The required output is the exact run of lines below that opens at the line with "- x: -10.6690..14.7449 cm" and closes at the line with "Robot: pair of".
****************************************
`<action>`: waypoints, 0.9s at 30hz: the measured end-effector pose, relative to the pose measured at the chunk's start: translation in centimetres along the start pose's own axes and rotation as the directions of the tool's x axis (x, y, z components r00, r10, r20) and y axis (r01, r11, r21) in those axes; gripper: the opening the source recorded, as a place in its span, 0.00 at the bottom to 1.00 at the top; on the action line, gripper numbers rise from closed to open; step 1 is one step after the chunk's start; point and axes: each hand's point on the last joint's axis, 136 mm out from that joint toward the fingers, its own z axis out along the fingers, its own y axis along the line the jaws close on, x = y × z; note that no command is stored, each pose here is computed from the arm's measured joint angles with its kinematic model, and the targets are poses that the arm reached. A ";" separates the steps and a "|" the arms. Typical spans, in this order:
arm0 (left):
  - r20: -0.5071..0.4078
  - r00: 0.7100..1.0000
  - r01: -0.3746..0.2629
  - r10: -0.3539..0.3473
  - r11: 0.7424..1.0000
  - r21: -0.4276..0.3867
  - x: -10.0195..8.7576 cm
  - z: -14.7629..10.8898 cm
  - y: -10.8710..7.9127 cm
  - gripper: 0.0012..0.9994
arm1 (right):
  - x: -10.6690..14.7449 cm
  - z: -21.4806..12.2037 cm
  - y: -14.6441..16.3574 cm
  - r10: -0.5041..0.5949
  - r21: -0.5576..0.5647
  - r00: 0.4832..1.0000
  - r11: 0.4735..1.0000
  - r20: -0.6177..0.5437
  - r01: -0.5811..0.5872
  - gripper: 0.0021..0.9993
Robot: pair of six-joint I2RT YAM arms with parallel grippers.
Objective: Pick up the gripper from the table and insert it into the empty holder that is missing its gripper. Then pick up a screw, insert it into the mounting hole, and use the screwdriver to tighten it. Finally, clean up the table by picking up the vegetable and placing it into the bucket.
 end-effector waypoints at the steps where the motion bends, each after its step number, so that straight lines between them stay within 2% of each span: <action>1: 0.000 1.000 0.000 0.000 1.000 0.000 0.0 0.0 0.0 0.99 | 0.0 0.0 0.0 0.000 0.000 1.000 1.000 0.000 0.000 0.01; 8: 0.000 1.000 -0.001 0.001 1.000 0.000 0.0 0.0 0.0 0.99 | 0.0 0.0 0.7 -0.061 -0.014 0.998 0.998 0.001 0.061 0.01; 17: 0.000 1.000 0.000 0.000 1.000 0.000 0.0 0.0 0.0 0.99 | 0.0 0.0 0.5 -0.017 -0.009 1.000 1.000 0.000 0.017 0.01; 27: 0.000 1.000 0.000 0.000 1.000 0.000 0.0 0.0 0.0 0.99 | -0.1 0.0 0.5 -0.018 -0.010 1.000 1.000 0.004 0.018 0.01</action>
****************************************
◆ Result below:
  - x: -10.6690..14.7449 cm
  - z: -21.4806..12.2037 cm
  - y: -14.6441..16.3574 cm
  - r10: -0.5041..0.5949
  - r21: -0.5576..0.5647
  - r00: 0.4832..1.0000
  - r11: 0.4735..1.0000
  - r20: -0.6177..0.5437
  - r01: -0.5811..0.5872
  - gripper: 0.0021..0.9993
Robot: pair of six-joint I2RT YAM arms with parallel grippers.

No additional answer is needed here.